# Directions
Reproduce only the lines from the line containing "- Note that" to the end of the entries below, including both of those lines.

# Dataset content
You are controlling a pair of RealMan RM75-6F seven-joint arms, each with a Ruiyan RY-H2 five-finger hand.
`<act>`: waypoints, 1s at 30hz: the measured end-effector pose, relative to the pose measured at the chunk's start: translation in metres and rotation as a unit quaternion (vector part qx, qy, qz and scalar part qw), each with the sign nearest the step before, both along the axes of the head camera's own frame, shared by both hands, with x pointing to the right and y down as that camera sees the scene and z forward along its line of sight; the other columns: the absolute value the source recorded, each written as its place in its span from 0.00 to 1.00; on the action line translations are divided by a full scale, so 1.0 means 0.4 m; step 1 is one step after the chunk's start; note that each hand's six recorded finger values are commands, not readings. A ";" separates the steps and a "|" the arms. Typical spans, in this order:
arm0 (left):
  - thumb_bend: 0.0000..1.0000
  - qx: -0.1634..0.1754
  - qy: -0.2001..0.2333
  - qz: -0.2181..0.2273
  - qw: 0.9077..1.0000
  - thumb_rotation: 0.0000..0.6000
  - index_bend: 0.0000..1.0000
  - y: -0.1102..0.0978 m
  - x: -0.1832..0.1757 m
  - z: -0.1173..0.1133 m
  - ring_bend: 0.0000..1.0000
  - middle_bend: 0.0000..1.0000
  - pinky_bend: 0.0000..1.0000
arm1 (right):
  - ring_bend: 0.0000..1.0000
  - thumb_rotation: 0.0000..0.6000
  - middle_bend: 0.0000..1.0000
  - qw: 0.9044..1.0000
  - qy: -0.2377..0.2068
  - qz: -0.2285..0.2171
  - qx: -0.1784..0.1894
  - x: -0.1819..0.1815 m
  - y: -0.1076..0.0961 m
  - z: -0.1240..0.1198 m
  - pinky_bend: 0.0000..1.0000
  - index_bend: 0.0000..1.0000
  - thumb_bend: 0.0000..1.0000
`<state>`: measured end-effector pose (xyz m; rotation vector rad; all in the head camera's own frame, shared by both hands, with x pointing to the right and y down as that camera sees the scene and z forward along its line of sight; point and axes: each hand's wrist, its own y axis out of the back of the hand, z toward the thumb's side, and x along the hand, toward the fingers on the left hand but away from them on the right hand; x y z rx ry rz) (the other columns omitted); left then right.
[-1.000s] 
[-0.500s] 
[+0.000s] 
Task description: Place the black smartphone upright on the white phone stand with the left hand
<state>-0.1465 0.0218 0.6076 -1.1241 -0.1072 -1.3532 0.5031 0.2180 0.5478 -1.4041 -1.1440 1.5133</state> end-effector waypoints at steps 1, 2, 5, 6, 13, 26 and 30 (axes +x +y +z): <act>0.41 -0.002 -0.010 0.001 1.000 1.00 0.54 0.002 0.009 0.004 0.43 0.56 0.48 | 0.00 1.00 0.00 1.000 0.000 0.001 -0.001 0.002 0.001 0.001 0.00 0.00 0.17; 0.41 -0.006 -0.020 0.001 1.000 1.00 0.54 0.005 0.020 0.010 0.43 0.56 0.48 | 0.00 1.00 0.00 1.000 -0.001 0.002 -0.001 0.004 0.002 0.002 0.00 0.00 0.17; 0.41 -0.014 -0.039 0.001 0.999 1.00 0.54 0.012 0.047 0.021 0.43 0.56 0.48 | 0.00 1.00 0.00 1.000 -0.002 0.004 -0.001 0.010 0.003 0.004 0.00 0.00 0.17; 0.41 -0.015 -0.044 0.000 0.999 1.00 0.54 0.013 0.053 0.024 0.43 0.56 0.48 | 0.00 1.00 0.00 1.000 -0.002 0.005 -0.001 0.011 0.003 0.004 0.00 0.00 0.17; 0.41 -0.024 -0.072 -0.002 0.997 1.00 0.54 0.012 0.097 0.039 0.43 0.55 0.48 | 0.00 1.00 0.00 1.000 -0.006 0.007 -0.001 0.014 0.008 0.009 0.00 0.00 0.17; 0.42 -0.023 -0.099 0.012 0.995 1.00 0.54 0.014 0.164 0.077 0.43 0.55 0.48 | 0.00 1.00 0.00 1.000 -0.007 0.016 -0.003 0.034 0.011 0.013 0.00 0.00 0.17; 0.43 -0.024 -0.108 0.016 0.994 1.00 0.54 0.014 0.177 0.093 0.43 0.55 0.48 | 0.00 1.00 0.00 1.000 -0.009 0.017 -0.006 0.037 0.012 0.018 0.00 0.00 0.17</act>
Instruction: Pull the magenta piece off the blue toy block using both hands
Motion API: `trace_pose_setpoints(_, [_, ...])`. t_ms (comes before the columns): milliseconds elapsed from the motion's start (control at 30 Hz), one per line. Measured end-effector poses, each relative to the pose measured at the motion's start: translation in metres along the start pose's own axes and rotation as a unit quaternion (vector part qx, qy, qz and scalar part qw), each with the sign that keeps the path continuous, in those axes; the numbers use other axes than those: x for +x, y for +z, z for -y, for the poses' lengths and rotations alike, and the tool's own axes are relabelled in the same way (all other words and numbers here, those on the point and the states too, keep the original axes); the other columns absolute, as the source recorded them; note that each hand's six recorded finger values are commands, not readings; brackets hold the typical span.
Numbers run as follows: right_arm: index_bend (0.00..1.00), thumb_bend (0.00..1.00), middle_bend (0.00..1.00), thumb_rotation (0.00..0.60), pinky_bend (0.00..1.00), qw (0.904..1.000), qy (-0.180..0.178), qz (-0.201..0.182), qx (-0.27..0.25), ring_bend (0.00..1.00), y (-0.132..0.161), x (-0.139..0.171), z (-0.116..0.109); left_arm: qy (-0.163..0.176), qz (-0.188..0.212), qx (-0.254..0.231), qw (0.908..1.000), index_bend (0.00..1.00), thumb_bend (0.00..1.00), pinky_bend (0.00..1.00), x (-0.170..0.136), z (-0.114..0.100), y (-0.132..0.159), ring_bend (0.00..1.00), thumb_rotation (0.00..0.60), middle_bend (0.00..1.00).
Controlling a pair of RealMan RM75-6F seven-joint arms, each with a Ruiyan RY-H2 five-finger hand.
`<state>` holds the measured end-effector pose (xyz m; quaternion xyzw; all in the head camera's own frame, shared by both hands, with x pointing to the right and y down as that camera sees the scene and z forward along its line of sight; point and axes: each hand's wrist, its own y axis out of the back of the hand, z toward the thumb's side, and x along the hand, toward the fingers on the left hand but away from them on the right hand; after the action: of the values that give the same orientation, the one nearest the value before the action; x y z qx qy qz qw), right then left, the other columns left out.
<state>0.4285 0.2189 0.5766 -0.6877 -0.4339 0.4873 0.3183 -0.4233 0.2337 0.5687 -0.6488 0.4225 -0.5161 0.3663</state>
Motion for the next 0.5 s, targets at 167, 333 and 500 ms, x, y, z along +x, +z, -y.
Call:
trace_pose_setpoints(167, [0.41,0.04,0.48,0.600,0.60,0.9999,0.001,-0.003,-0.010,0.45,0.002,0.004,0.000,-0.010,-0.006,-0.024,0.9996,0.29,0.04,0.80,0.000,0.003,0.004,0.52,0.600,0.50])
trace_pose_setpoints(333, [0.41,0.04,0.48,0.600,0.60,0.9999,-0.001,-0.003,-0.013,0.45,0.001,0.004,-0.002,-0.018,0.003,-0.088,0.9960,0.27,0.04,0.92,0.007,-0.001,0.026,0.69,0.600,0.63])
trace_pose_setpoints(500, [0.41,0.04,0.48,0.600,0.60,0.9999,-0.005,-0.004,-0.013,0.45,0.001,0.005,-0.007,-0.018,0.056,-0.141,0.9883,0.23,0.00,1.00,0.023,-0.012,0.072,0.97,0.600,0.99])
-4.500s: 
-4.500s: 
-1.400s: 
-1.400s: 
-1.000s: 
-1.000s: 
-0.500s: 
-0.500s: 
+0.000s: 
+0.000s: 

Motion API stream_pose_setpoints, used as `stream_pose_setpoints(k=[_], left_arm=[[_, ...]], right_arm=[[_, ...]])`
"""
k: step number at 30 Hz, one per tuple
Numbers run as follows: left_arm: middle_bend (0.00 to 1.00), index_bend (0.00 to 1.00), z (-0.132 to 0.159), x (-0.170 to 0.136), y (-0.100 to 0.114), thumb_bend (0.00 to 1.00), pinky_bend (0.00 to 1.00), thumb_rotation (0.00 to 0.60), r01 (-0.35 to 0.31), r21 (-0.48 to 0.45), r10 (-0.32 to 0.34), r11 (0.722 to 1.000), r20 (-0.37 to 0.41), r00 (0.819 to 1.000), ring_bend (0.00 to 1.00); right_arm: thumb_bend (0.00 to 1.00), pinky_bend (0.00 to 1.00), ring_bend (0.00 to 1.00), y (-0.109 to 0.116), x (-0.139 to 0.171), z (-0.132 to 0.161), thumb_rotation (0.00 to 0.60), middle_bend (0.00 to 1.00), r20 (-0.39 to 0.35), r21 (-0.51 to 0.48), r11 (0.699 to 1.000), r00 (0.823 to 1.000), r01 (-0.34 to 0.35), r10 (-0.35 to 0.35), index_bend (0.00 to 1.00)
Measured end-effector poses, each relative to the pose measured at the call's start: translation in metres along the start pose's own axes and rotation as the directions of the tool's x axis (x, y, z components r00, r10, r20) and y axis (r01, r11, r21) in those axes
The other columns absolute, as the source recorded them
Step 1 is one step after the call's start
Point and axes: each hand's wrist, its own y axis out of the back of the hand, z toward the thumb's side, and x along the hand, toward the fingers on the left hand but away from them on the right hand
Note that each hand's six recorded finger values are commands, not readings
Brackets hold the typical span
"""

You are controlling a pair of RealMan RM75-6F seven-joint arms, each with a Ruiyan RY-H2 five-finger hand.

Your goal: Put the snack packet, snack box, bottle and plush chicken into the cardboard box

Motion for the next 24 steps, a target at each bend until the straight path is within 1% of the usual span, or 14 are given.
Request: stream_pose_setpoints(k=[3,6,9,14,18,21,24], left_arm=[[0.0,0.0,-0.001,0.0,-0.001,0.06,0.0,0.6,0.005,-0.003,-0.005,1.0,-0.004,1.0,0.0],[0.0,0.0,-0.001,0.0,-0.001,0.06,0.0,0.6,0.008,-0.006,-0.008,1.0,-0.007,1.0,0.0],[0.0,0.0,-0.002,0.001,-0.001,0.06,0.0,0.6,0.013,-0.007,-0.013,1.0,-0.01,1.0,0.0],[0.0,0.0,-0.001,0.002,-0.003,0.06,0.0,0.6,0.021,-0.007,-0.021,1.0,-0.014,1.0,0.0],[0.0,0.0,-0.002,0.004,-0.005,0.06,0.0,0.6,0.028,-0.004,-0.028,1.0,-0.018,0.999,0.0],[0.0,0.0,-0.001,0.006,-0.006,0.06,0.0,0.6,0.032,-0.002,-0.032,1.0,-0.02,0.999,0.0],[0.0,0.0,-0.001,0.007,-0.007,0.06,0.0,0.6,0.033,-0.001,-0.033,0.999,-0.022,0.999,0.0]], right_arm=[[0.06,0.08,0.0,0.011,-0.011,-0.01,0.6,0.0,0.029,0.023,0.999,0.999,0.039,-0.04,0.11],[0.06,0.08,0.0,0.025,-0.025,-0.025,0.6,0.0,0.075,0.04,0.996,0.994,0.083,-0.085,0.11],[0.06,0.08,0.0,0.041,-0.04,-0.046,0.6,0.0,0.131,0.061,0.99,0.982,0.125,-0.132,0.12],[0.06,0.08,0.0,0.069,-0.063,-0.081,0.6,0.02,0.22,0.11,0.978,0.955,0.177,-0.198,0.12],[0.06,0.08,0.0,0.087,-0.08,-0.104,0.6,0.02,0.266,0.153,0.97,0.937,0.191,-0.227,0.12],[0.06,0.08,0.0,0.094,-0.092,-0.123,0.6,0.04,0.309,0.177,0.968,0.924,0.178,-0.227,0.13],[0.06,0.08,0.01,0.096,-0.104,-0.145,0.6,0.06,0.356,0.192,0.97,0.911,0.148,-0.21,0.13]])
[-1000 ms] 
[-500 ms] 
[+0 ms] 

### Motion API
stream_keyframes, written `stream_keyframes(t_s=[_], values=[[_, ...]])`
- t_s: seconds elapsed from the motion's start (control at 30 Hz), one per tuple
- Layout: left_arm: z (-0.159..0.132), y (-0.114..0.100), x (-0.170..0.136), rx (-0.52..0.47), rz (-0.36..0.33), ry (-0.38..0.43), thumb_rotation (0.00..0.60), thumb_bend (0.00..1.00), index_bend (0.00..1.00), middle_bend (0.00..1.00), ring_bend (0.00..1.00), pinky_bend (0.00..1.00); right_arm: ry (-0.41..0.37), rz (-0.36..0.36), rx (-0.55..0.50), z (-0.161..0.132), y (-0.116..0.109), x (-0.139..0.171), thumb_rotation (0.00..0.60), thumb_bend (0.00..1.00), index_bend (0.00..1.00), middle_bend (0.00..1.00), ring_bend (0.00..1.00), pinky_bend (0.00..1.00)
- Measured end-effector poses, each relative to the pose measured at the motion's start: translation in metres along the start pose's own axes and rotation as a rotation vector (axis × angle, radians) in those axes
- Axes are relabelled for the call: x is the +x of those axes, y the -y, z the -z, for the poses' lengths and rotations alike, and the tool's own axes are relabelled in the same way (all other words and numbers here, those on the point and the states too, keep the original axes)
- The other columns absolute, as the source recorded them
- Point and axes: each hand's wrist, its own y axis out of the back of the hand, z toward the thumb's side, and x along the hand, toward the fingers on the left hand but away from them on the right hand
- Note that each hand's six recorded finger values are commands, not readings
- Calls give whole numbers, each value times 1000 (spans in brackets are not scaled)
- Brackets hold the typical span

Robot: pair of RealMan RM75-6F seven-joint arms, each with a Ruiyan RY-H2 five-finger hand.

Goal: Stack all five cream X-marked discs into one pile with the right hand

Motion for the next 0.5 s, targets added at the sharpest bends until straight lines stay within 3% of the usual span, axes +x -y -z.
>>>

# Solution below
- Note that each hand's six recorded finger values are commands, not readings
- Calls give whole numbers, each value times 1000 (spans in brackets are not scaled)
- Brackets hold the typical span

Robot: pair of RealMan RM75-6F seven-joint arms, each with a Ruiyan RY-H2 five-finger hand.

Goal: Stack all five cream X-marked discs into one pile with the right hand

Motion for the next 0.5 s, targets added at the sharpest bends until straight lines stay within 3% of the usual span, axes +x -y -z.
>>>

There is nothing further to the answer.